Traditionally, the IDE (Integrated Development Environment) has placed source code as the key artifact, and used version control to help manage the project. With the introduction of Foundation Models, the models, data and the natural language used to query the AI FMs will need to be managed. Considering that AI FM such as GPT-4 was developed by AI researchers rather than SE researchers, we are unsure how software engineers interact with Foundational Models. Hence we raise three questions:

  1. What should the future IDE look like? How can we improve the experience of human-machine interaction? Do we still need to write the code in the future?

  2. What are the challenges and opportunities that Foundational Models bring into light? What are the potential risks and drawbacks associated with using AI FMs in software engineering, and how can they be mitigated?

  3. How can we build various AI FM agents into this new IDE?

With respect to designing the IDE, constructing an FM is costly and time-consuming and dependent on the dataset. The high cost of training of FMs requires us to have new engineering techniques to support the training and application of FMs, i.e., LLM engineering. Also, an FM can be trained with different hardware and software platforms, and there are many open-source FMs, e.g., StarCoder [5]. However, it is still unknown how to implement FMs across different hardware and software platforms. In summary, FM engineering has the following challenges:

  1. What types of data are most suitable for training an FM, and what strategies should be employed for effective AI dataset management?
  2. What methods can be utilized to identify and rectify bugs in an FM?

  3. What are the strategies for effectively deploying FMs across diverse hardware and software platforms?

  4. Given the dependency of prompt design and use on the underlying FM and the varying performance of prompts across different FMs, how should prompts be approached in the context of software engineering? For example, should we consider developing a prompt language that aligns closely with our programming language?

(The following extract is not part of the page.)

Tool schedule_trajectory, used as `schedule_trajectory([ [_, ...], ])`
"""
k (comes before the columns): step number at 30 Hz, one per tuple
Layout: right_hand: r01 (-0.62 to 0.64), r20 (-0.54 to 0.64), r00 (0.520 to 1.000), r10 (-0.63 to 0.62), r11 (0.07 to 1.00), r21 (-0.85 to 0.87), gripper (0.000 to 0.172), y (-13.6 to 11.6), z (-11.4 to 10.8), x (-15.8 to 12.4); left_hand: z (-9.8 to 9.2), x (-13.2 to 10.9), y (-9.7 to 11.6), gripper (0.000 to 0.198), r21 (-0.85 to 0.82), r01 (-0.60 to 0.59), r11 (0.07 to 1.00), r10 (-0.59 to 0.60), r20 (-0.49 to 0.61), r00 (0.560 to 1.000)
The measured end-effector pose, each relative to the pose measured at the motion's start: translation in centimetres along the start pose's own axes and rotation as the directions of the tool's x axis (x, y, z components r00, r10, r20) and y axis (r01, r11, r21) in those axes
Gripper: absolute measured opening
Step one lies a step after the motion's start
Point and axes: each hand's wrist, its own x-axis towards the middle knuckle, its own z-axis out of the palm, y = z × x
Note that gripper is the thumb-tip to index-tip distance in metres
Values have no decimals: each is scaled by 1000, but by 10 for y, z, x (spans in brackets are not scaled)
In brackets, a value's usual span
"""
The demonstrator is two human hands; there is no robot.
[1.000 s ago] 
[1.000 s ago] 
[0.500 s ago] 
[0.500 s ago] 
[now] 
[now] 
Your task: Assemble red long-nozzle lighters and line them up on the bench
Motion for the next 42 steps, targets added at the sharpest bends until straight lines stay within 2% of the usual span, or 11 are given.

The purpose of this Shonan meeting is to bring together leading researchers and practitioners from three different communities (i.e., Software Engineering, Artificial Intelligence, Human Computer Interaction). We need to understand how these diverse fields can contribute to the advancement of software engineering in the era of AI, and what roles each discipline can play in addressing the emerging challenges and opportunities posed by FMs.

The aim is not only to foster an exchange of ideas, but also to outline a clear set of concrete grand challenges and propose a roadmap for how those challenges can be met by future work. To accomplish our goal, we will follow the schedule:

A tangible outcome of the Shonan meeting will be a manuscript that describes the grand challenges and our roadmap for future IDEs. The produced manuscript will be submitted as a vision paper to a conference or journal.

Reference

[1] Xing Hu, Hailong Wang, Zhenhao Li, Xin Xia, David Lo. Is State-of-the-Art LLM A Silver Bullet to Automated Software Engineering? Under Review.

[2] Yinlin Deng and Chunqiu Steven Xia and Chenyuan Yang and Shizhuo Dylan Zhang and Shujing Yang and Lingming Zhang. Large Language Models are Edge-Case Fuzzers: Testing Deep Learning Libraries via FuzzGPT. https://arxiv.org/abs/2304.02014

[3] Xia, Chunqiu Steven, Yuxiang Wei, and Lingming Zhang. "Practical Program Repair in the Era of Large Pre-trained Language Models." arXiv preprint arXiv:2210.14179 (2022).

[4] Yuan, Zhiqiang, et al. "No More Manual Tests? Evaluating and Improving ChatGPT for Unit Test Generation." arXiv preprint arXiv:2305.04207 (2023).

[5] Li, Raymond, et al. "StarCoder: may the source be with you!." arXiv preprint arXiv:2305.06161 (2023).